More destructive tools get tighter limits. network_discovery is capped at 2 per 10 minutes because subnet scans are resource-intensive and affect network infrastructure.

Step 8: The Approval Gate — In Detail

When a Tier 3 tool is invoked, the preToolUse callback blocks execution and enters the approval flow:

// aiAgentSdk.ts — createSessionPreToolUse()

if (guardrailCheck.requiresApproval) {
  // 1. Create a pending execution record in the database
  const [row] = await db
    .insert(aiToolExecutions)
    .values({
      sessionId: session.breezeSessionId,
      toolName,
      toolInput: input,
      status: 'pending',
    })
    .returning();

  // 2. Emit approval_required event → UI shows Approve/Reject dialog
  session.eventBus.publish({
    type: 'approval_required',
    executionId: row.id,
    toolName,
    input,
    description: guardrailCheck.description ?? `Execute ${toolName}`,
  });

  // 3. Block until human decision or timeout
  const approved = await waitForApproval(row.id, 300_000, session.abortController.signal);

  if (!approved) {
    return { allowed: false, error: 'Tool execution was rejected or timed out' };
  }
}

The waitForApproval() function polls the database with exponential backoff (starting at 500ms, capping at 3s).
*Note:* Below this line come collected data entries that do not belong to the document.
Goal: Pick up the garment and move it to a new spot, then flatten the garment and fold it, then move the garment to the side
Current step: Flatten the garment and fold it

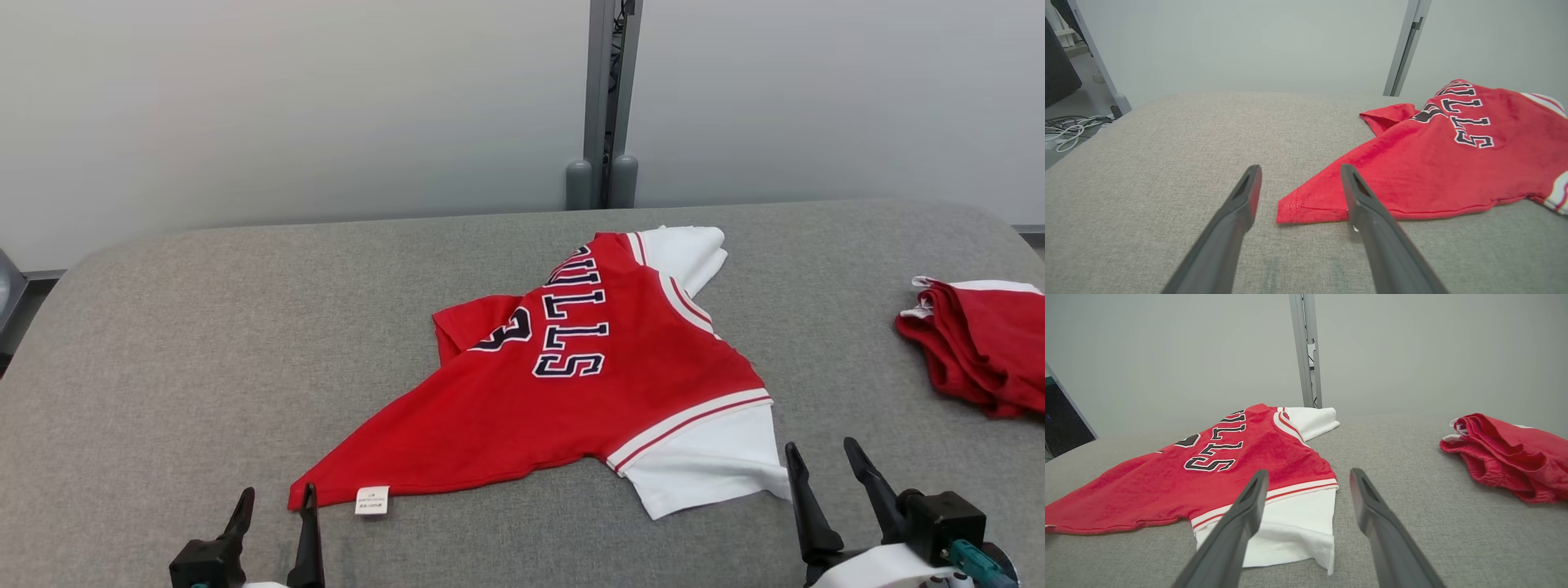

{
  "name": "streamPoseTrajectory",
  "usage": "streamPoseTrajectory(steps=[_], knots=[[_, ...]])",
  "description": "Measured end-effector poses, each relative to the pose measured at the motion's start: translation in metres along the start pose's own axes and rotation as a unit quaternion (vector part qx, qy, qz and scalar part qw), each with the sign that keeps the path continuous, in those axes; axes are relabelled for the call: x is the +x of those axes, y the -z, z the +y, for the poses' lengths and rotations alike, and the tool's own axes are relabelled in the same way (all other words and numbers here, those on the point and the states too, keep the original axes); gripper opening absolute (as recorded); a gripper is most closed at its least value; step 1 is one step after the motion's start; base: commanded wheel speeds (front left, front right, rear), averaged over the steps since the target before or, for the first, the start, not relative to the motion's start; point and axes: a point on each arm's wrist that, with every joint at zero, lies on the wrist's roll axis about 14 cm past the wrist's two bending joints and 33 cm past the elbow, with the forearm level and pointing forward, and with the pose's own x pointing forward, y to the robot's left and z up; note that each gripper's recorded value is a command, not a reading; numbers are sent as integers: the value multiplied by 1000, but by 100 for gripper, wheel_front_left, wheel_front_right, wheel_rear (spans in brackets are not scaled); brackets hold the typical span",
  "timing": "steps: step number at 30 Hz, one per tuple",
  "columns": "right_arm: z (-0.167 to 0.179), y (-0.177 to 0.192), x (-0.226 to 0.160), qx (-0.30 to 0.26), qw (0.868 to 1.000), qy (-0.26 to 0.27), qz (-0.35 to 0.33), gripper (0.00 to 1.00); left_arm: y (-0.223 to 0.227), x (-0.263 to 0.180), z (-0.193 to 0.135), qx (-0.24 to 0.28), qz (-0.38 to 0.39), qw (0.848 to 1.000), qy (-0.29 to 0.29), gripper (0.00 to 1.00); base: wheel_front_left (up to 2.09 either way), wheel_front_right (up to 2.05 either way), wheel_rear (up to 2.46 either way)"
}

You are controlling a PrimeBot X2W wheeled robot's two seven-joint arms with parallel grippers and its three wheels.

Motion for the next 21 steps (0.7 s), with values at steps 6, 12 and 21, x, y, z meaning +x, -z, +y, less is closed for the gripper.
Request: streamPoseTrajectory(steps=[6,12,21], knots=[[4,6,-3,9,1000,-4,9,100,1,-4,-2,0,0,1000,1,100,0,0,0],[2,26,-4,12,999,-1,40,100,7,-3,-4,-2,10,1000,3,100,0,0,0],[-6,66,6,17,994,11,108,100,18,14,-9,-6,32,999,8,100,0,0,0]])
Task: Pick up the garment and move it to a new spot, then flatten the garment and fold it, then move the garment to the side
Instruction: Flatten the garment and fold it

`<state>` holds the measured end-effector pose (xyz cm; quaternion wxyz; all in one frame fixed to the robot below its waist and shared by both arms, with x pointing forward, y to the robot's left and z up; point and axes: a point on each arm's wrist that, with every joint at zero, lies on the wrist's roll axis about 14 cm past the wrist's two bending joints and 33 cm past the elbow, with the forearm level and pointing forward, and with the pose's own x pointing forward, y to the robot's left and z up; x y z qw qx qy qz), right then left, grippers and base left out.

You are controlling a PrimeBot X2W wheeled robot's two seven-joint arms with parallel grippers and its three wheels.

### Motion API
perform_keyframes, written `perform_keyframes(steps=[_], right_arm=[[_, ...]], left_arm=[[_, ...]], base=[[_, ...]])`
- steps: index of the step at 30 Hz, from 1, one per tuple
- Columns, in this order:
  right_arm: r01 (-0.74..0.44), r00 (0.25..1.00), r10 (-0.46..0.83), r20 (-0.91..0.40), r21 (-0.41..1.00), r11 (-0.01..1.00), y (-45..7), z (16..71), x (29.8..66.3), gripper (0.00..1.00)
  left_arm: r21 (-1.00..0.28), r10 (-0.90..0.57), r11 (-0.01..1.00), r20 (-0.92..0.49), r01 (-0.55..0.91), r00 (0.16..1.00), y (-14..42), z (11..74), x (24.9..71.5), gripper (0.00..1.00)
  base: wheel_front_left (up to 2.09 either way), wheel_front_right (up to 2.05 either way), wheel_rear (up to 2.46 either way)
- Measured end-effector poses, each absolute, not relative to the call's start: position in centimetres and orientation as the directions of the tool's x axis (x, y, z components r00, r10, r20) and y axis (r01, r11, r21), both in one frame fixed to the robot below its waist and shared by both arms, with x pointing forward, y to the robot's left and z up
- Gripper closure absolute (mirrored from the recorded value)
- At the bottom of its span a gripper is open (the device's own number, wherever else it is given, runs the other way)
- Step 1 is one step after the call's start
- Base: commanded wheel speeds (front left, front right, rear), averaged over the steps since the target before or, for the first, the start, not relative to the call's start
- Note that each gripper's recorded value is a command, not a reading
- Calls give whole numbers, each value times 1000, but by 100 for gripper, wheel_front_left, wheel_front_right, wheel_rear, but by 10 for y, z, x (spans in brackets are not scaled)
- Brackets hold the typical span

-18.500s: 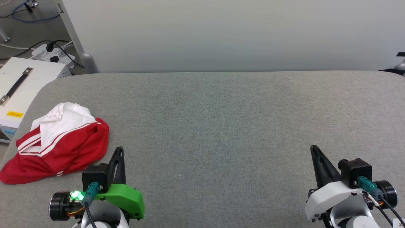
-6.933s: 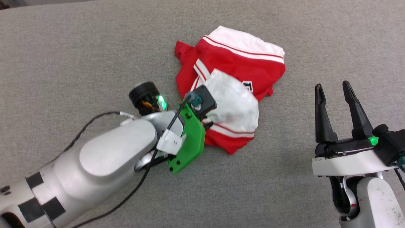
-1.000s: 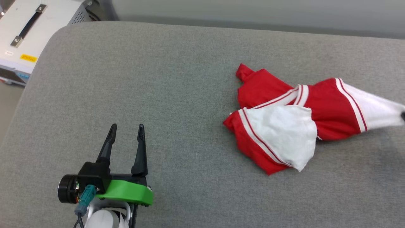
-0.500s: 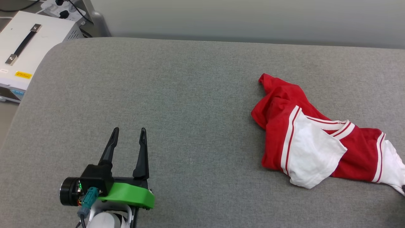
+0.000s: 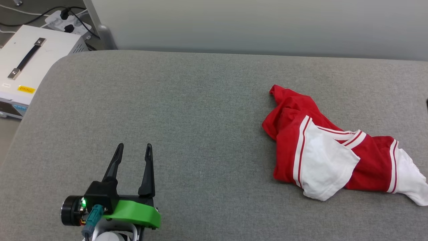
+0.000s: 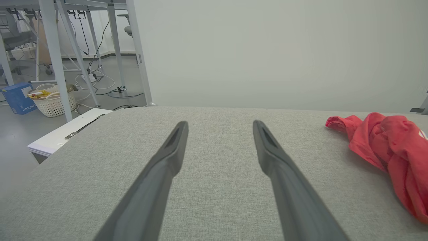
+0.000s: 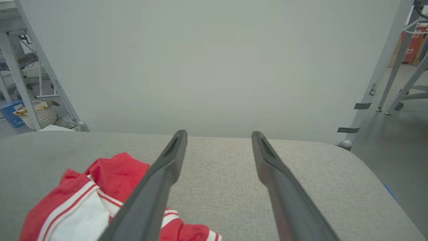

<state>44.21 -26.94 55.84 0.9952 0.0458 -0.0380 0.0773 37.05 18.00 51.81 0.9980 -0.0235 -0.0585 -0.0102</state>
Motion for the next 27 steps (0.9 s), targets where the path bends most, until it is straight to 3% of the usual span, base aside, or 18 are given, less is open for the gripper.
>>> perform_keyframes(steps=[5,11,17,18,27], right_arm=[[-374,927,373,44,39,926,-194,583,438,0],[-573,793,545,-271,-29,819,-138,558,422,0],[-702,570,529,-629,-38,711,-122,497,393,0],[-739,460,513,-725,7,673,-116,466,378,0],[-727,261,413,-873,104,679,-125,379,371,0]], left_arm=[[-45,-14,999,111,19,994,181,516,372,0],[-39,-19,999,90,23,996,180,509,375,0],[-37,-12,999,78,15,997,182,504,380,0],[-40,-6,999,65,9,998,184,500,382,0],[-43,0,999,48,2,999,186,492,402,0]], base=[[0,0,0],[0,0,0],[0,0,0],[0,0,0],[0,0,0]])
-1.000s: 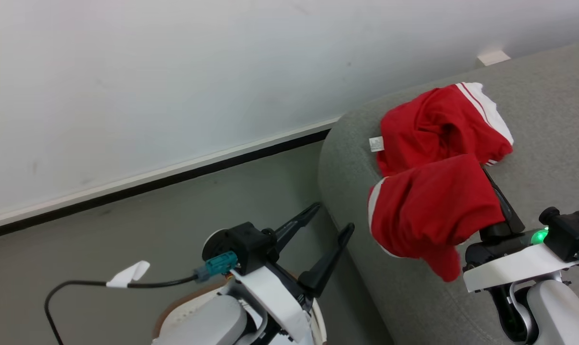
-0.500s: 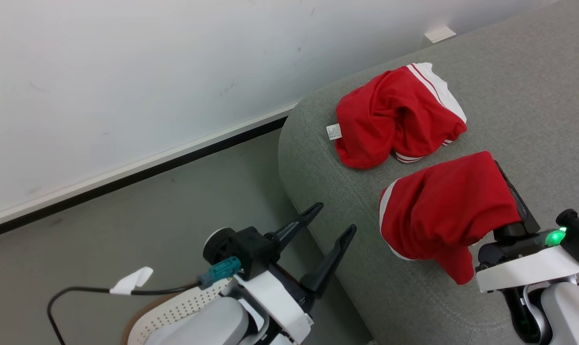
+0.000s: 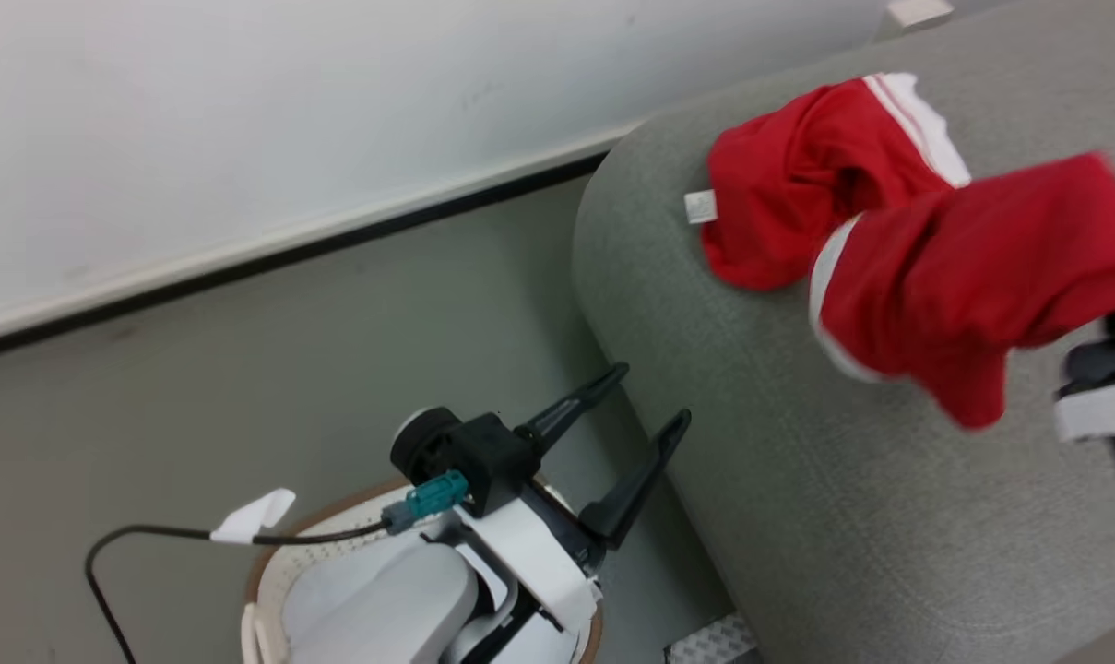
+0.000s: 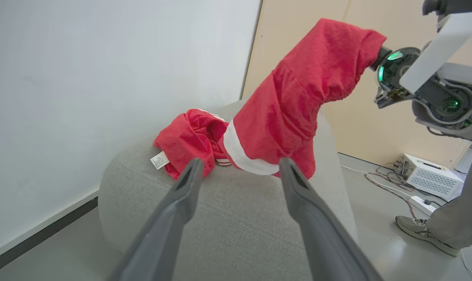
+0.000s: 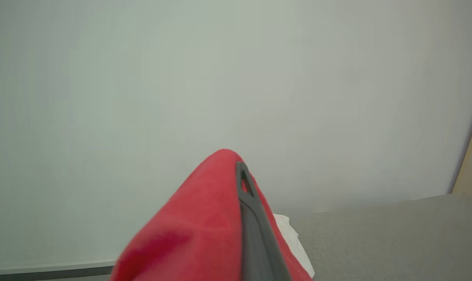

It has its own circuit breaker:

// aiAgent.ts — waitForApproval()

while (Date.now() - startTime < timeoutMs) {
  try {
    const [execution] = await db
      .select({ status: aiToolExecutions.status })
      .from(aiToolExecutions)
      .where(eq(aiToolExecutions.id, executionId));

    consecutiveErrors = 0;

    if (execution.status === 'approved') return true;
    if (execution.status === 'rejected') return false;
  } catch (err) {
    consecutiveErrors++;
    if (consecutiveErrors >= 5) {
      // Circuit breaker: mark as rejected and bail
      await db.update(aiToolExecutions)
        .set({ status: 'rejected', errorMessage: 'Polling failed' })
        .where(eq(aiToolExecutions.id, executionId));
      return false;
    }
  }

  await sleep(pollInterval);
  pollInterval = Math.min(pollInterval * 1.5, 3000); // Exponential backoff
}

// Timeout: auto-reject
await db.update(aiToolExecutions)
  .set({ status: 'rejected', errorMessage: 'Approval timed out' })
  .where(eq(aiToolExecutions.id, executionId));
return false;

Three failure modes, all safe:

User clicks Reject → false, tool not executed
5-minute timeout → auto-rejected, tool not executed
Database failures during polling → circuit breaker after 5 errors, tool not executed

There is no path through this function that results in an unapproved tool execution.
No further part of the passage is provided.